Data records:
++++++

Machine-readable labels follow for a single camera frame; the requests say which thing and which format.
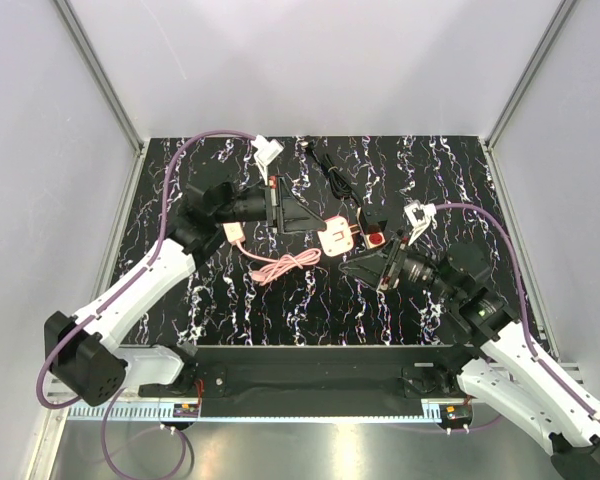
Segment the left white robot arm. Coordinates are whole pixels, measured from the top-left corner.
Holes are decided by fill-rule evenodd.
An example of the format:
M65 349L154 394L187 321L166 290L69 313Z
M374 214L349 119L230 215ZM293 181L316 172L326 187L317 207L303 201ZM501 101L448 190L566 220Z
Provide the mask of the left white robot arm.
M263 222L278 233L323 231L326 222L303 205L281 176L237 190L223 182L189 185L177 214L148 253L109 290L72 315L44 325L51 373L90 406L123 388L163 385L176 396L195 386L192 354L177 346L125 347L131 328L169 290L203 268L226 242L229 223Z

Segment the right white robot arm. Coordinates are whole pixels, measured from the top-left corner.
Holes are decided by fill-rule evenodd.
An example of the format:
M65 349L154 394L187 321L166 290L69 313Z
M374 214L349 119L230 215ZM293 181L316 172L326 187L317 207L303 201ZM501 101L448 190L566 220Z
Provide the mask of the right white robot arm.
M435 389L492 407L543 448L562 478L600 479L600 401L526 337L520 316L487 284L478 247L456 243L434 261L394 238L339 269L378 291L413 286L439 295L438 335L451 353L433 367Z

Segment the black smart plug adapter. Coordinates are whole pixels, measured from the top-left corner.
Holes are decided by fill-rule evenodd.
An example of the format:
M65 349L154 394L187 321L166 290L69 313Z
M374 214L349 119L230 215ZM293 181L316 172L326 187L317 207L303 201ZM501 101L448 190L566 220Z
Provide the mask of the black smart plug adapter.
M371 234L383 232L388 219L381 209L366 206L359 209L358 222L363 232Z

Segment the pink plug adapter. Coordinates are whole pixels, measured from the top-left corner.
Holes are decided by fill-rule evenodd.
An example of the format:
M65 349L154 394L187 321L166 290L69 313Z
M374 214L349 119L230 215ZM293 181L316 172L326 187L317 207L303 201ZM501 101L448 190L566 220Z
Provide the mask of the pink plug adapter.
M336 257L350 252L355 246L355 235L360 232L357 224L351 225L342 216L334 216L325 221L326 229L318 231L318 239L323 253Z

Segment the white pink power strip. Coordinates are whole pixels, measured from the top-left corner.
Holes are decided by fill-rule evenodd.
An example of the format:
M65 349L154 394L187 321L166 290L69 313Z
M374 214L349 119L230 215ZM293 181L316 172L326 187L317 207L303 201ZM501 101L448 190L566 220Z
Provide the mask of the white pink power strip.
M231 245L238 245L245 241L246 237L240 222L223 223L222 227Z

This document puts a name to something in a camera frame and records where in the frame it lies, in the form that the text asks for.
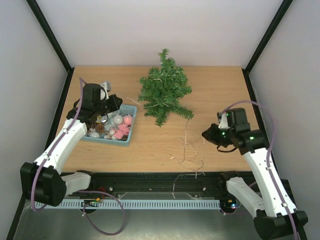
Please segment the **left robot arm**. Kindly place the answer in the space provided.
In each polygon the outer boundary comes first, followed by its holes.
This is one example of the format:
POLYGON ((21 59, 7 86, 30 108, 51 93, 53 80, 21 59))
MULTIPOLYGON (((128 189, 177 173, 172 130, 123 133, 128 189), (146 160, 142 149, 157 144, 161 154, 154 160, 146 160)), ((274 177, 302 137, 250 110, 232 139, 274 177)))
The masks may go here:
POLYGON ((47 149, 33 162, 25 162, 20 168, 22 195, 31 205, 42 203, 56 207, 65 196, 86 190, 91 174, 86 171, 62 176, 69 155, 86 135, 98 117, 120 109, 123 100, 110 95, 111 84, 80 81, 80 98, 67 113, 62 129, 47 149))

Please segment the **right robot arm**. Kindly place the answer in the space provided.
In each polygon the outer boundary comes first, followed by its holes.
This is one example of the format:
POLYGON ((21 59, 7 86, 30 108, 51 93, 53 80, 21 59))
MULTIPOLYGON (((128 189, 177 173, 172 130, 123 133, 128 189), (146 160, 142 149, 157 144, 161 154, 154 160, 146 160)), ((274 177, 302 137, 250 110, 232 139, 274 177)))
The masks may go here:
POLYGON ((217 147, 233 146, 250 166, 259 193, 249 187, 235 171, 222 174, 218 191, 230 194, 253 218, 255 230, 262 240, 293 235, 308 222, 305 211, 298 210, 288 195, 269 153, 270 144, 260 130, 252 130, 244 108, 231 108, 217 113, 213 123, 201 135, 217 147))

++++++

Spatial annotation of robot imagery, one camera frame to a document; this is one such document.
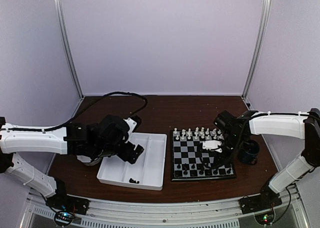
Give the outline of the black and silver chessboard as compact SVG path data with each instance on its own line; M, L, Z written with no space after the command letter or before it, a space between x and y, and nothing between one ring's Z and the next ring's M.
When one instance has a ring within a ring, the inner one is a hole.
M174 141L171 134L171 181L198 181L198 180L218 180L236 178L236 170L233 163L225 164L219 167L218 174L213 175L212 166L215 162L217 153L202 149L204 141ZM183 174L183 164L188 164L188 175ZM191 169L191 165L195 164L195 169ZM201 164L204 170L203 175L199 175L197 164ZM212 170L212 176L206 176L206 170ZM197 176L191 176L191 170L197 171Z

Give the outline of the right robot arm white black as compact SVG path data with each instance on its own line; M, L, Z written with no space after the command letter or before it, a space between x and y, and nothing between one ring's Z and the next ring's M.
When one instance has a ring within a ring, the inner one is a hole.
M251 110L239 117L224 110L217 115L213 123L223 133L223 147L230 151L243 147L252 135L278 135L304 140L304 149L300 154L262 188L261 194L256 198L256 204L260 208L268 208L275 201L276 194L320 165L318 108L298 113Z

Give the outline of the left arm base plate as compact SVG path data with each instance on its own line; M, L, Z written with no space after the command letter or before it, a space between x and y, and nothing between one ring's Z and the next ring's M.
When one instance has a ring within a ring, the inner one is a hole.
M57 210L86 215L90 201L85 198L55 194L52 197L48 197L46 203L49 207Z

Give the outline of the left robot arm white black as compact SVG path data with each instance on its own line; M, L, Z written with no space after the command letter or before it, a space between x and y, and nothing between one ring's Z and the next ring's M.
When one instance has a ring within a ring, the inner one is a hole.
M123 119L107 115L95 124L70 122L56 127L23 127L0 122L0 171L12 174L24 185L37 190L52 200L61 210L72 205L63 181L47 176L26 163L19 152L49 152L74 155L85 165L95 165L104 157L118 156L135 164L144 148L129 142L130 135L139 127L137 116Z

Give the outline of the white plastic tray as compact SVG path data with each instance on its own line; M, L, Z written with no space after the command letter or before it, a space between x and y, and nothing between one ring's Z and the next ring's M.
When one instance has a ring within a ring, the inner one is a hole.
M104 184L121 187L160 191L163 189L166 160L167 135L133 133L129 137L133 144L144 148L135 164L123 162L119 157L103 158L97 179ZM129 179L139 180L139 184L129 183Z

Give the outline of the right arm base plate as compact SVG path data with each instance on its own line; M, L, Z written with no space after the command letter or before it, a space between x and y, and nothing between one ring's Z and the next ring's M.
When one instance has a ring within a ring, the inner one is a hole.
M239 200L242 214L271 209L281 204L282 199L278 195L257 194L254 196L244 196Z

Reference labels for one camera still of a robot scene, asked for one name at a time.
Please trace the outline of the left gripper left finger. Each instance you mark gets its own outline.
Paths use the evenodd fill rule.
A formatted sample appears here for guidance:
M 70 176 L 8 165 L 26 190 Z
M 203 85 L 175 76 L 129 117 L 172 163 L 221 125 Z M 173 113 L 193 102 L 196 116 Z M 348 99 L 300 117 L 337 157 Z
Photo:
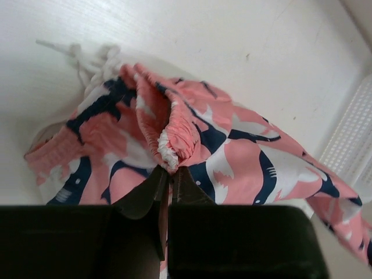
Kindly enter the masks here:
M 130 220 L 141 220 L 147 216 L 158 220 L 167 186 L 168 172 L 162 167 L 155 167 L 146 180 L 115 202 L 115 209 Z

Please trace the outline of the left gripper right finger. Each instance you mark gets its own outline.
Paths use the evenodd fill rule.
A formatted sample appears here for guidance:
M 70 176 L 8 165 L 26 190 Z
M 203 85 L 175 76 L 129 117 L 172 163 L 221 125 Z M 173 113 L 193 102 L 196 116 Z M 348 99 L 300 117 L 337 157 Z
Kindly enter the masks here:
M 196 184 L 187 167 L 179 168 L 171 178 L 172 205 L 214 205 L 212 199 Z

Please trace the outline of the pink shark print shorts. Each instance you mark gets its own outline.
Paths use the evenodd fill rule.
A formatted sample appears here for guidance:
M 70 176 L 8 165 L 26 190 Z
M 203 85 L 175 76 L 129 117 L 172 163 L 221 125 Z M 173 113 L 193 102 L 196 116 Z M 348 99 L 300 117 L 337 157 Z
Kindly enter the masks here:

++++++

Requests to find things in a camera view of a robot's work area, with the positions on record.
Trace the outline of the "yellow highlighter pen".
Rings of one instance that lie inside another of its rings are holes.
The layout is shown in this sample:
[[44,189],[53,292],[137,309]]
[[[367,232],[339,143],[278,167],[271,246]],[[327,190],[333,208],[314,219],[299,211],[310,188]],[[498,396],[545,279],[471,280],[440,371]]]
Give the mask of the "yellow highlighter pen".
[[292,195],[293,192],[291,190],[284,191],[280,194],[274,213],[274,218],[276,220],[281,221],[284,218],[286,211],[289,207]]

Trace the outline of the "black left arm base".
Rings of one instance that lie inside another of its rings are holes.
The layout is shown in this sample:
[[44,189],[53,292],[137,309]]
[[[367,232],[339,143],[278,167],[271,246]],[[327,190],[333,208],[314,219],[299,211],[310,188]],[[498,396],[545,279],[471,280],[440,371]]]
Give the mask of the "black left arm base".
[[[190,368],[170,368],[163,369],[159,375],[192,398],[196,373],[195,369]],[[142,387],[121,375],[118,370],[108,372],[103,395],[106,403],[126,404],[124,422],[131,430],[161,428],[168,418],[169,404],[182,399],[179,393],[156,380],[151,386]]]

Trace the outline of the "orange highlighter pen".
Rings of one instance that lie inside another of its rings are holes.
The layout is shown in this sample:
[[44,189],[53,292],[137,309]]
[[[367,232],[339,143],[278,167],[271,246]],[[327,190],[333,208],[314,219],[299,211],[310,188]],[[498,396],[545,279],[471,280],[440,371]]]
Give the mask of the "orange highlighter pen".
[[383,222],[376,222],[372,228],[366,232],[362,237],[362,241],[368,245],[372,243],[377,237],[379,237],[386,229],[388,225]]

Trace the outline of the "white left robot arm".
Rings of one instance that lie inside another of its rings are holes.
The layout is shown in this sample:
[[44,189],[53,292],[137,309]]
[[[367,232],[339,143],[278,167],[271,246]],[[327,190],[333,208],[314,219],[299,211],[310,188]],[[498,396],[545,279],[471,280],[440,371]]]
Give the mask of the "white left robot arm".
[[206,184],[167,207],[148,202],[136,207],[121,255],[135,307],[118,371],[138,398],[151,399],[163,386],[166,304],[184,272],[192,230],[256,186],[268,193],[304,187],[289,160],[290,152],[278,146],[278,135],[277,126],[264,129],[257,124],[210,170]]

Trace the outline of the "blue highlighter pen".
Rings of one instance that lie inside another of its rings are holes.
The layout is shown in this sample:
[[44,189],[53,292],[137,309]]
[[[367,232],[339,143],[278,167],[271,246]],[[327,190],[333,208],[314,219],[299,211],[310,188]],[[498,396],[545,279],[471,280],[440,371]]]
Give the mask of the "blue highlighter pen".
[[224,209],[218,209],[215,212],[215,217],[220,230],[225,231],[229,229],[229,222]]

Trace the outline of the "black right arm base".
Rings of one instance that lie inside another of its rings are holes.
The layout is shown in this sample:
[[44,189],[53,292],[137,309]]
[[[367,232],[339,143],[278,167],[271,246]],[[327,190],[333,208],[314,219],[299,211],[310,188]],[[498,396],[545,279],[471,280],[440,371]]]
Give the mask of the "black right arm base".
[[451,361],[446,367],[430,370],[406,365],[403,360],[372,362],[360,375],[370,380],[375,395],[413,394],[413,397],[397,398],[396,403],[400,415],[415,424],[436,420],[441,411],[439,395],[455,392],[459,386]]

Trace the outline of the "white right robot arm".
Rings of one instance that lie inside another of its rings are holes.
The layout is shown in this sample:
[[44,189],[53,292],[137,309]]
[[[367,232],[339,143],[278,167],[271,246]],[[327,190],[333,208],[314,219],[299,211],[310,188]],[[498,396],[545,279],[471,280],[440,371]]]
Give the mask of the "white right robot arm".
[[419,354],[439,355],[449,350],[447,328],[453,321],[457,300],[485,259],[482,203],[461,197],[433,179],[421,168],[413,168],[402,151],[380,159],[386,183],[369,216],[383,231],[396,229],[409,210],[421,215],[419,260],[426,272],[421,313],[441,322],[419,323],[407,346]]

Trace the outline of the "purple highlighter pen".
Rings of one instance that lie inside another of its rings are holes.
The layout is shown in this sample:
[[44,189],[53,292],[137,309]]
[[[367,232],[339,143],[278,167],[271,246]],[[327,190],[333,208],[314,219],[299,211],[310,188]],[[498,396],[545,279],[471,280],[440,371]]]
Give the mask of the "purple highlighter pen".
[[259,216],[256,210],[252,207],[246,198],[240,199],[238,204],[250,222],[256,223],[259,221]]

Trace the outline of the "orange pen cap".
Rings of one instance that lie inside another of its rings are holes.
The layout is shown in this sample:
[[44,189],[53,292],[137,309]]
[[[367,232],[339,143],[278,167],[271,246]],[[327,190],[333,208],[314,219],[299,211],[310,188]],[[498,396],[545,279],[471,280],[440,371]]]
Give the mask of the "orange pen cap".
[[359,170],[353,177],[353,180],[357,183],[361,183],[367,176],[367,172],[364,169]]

++++++

Exercise: Each line of the entries above that contains "pixels" is to be copied.

Answer section:
Segment the left white robot arm. Coordinates are whole pixels, measured from the top-left corner.
Segment the right white robot arm. Coordinates are whole pixels, measured from the top-left corner.
Segment the black smart plug adapter. Coordinates are whole pixels, measured from the top-left corner.
Segment the pink plug adapter. Coordinates are whole pixels, measured from the top-left corner.
Segment the white pink power strip. Coordinates are whole pixels, measured from the top-left corner.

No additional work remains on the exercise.